United States District Court, Middle District of Alabama
Dec 13, 2024
2:22-cv-207-CLM-JTA (WO) (M.D. Ala. Dec. 13, 2024)

Opinion

2:22-cv-207-CLM-JTA (WO)

12-13-2024

DONALD KING, et al., Plaintiffs, v. SOUTHERN POVERTY LAW CENTER, Defendant.


ORDER

JERUSHA T. ADAMS UNITED STATES MAGISTRATE JUDGE

Before the court is the Motion for Attorney Fees (Doc. No. 59) filed by nonparty Center for Immigration Studies (“CIS”). CIS previously filed a motion for a protective order and motion to quash in response to a subpoena issued by Defendant Southern Poverty Law Center (“SPLC”). (Doc. No. 53.) SPLC withdrew its subpoena. (Doc. No. 57.) Therefore, the court denied CIS's motion as moot. (Doc. No. 60.) CIS now seeks attorney's fees incurred in responding to the subpoena issued by SPLC. (Doc. No. 59.) For reasons stated below, the motion is due to be denied.

I. DISCUSSION

CIS seeks attorney's fees pursuant to Federal Rules of Civil Procedure 26(g) and 45(d)(1). (Doc. No. 59 at 1.) CIS avers it is entitled to attorney's fees because SPLC's subpoena was per se unduly burdensome as it sought documents from a nonparty that should be in the possession of Plaintiffs. (Id.) SPLC contends CIS is not entitled to attorney's fees because (1) CIS filed the motions in the wrong court pursuant to Rule 45; (2) the subpoena did not impose an undue burden; and (3) SPLC took reasonable steps to minimize the burden on CIS. (Doc. No. 61 at 2-3.)

The court first addresses attorney's fees under Federal Rule of Civil Procedure 45, then turns to attorney's fees under Federal Rule of Civil Procedure 26.

A. Attorney's Fees Under Fed.R.Civ.P. 45(d)(1)

CIS moves for attorney's fees under Fed.R.Civ.P. 45(d)(1). Rule 45 provides, in relevant part, as follows:

A party or attorney responsible for issuing and serving a subpoena must take reasonable steps to avoid imposing undue burden or expense on a person subject to the subpoena. The court for the district where compliance is required must enforce this duty and impose an appropriate sanction--which may include lost earnings and reasonable attorney's fees--on a party or attorney who fails to comply.
Fed. R. Civ. P. 45(d)(1) (emphasis added).

The place of compliance specified in the subpoena is Washington, D.C., which is in the United States District Court for the District of Columbia.(Doc.
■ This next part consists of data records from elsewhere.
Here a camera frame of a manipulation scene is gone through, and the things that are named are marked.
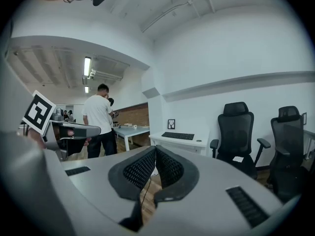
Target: fluorescent light
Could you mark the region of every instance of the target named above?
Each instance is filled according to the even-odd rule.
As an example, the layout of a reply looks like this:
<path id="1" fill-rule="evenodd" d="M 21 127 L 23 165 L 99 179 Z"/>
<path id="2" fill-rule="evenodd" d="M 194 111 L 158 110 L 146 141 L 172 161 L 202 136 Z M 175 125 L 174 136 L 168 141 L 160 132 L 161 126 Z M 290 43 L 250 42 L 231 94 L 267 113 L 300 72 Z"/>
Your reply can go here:
<path id="1" fill-rule="evenodd" d="M 91 58 L 85 57 L 85 59 L 84 59 L 84 75 L 86 75 L 86 76 L 89 75 L 90 63 L 91 63 Z"/>

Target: office chair
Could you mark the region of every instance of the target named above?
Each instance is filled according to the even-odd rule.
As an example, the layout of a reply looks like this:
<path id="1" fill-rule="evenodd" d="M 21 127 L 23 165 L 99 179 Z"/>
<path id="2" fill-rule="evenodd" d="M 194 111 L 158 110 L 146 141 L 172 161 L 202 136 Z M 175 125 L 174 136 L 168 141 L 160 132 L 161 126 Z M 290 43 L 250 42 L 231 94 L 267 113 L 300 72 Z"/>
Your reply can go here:
<path id="1" fill-rule="evenodd" d="M 270 163 L 268 183 L 275 194 L 286 202 L 300 194 L 309 172 L 303 162 L 303 118 L 295 106 L 279 108 L 279 116 L 271 119 L 276 153 Z"/>
<path id="2" fill-rule="evenodd" d="M 217 159 L 225 161 L 253 179 L 257 179 L 256 164 L 263 148 L 270 148 L 270 144 L 265 139 L 257 139 L 260 147 L 256 160 L 253 162 L 250 156 L 254 123 L 253 113 L 248 111 L 245 102 L 229 103 L 224 106 L 223 114 L 218 116 L 218 122 L 221 131 L 221 145 L 218 149 Z M 219 140 L 217 139 L 210 143 L 213 158 L 216 157 L 218 144 Z M 235 156 L 243 157 L 243 161 L 233 161 Z"/>

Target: table leg
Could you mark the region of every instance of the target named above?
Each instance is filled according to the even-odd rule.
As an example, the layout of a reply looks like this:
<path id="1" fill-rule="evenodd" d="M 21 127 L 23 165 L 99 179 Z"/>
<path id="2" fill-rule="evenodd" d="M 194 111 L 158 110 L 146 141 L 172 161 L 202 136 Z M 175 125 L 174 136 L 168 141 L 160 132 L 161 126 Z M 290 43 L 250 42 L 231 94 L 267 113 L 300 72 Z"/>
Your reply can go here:
<path id="1" fill-rule="evenodd" d="M 126 146 L 126 151 L 129 151 L 129 141 L 128 141 L 128 137 L 125 136 L 125 146 Z"/>
<path id="2" fill-rule="evenodd" d="M 310 158 L 310 148 L 311 148 L 311 143 L 312 143 L 312 138 L 311 137 L 309 137 L 309 142 L 308 142 L 308 144 L 307 144 L 307 149 L 306 149 L 306 160 L 309 160 L 309 158 Z"/>

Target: ceiling beam
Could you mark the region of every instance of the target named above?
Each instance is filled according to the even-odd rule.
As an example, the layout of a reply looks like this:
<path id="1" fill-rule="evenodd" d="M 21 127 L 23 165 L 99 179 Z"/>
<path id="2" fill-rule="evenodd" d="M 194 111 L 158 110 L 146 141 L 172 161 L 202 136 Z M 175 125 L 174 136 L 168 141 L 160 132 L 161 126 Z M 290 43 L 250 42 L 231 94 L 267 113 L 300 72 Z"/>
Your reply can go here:
<path id="1" fill-rule="evenodd" d="M 30 72 L 30 74 L 32 74 L 33 77 L 37 79 L 39 83 L 43 83 L 44 80 L 40 77 L 35 68 L 28 62 L 20 48 L 16 48 L 14 55 L 18 57 L 20 62 L 25 66 L 25 68 Z"/>
<path id="2" fill-rule="evenodd" d="M 43 49 L 38 46 L 32 46 L 32 51 L 52 83 L 54 83 L 55 85 L 60 85 L 59 80 L 54 75 L 52 67 L 50 66 L 50 64 L 48 64 Z"/>
<path id="3" fill-rule="evenodd" d="M 70 89 L 70 88 L 71 88 L 71 85 L 70 85 L 70 83 L 69 83 L 69 79 L 68 79 L 68 77 L 67 77 L 67 74 L 66 74 L 65 70 L 64 70 L 63 67 L 62 67 L 63 64 L 62 64 L 62 62 L 61 62 L 61 60 L 60 60 L 60 57 L 59 57 L 58 54 L 57 54 L 57 50 L 56 50 L 54 47 L 52 47 L 52 51 L 53 51 L 53 54 L 54 54 L 54 56 L 55 56 L 56 62 L 57 62 L 57 64 L 58 64 L 58 69 L 59 69 L 59 71 L 61 72 L 61 74 L 62 74 L 62 76 L 63 76 L 63 80 L 64 80 L 66 86 Z"/>

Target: black keyboard
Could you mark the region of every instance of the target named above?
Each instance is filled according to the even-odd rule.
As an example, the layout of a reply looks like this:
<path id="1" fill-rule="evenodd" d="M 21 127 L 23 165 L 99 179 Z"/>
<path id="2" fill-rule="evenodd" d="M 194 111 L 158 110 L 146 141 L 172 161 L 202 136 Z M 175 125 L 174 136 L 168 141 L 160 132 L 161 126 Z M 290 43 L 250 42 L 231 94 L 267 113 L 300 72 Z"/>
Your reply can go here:
<path id="1" fill-rule="evenodd" d="M 168 138 L 176 138 L 176 139 L 183 139 L 183 140 L 192 140 L 194 137 L 194 134 L 182 134 L 182 133 L 171 133 L 171 132 L 165 132 L 163 137 Z"/>

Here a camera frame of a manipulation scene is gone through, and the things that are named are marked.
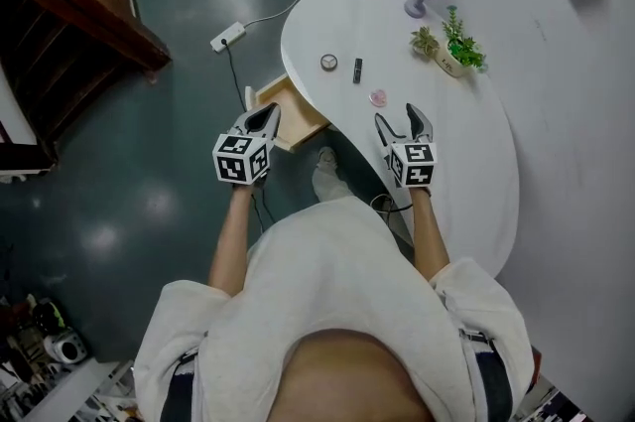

No. 53-4 at 1.) Therefore, the motion for protective order and motion to quash were filed in the wrong district court. See Fed.R.Civ.P. 45 (Advisory Committee Notes to the 2013 Amendments) (“To protect local nonparties, local resolution of disputes about subpoenas is assured by . . . the requirements in Rules 45(d) and (e) that motions be made in the court in which compliance is required under Rule 45(c).”); see also Hoog v. PetroQuest, LLC, 338 F.R.D. 515, 517 (S.D. Fla. 2021) (“Federal Rule of Civil Procedure 45 requires subpoena-related motions to be filed in the district where compliance with the subpoena is required.”) (citations omitted); Narcoossee Acquisitions, LLC v. Kohl's Dep't Stores, Inc., 2014 WL 4279073, at *1 (M.D. Fla. Aug. 28, 2014) (noting that, “[u]nder the 2013 amendments to Federal Rule of Civil Procedure 45, the district court with jurisdiction to enforce and to quash subpoenas is the ‘court for the district where compliance is required,' which may or may not be the court that issued the subpoena.” (quoting Fed.R.Civ.P. 45(d)). Accordingly, this court does not have jurisdiction to address the motion for attorney's fees pursuant to Fed.R.Civ.P. 45(d)(1).

CIS's registered agent is in Washington, D.C. (Doc. No. 53-4 at 1.) Therefore, a place of compliance within Washington, D.C. is proper. See Fed.R.Civ.P. 45(c)(2) (“A subpoena may command: production of documents, electronically stored information, or tangible things at a place within 100 miles of where the person resides, is employed, or regularly transacts business in person.”).

CIS filed a 295-page motion to quash under Rule 45 in this court. (Doc. No. 53.) Under Rule 45, such a motion must also be filed in the district where compliance is required. Fed.R.Civ.P. 45(d)(3). It is worthwhile to note that under Rule 45, the usual procedure for opposing a subpoena is to serve written objections on the party seeking the information. See Fed.R.Civ.P. 45(d)(2). After the objections are served, the party seeking the information can move the court for an order compelling production. Id. Here, CIS filed its nearly 300-page motion to quash on the same day it served the objections on SPLC. (Doc. No. 59-10 at 2.)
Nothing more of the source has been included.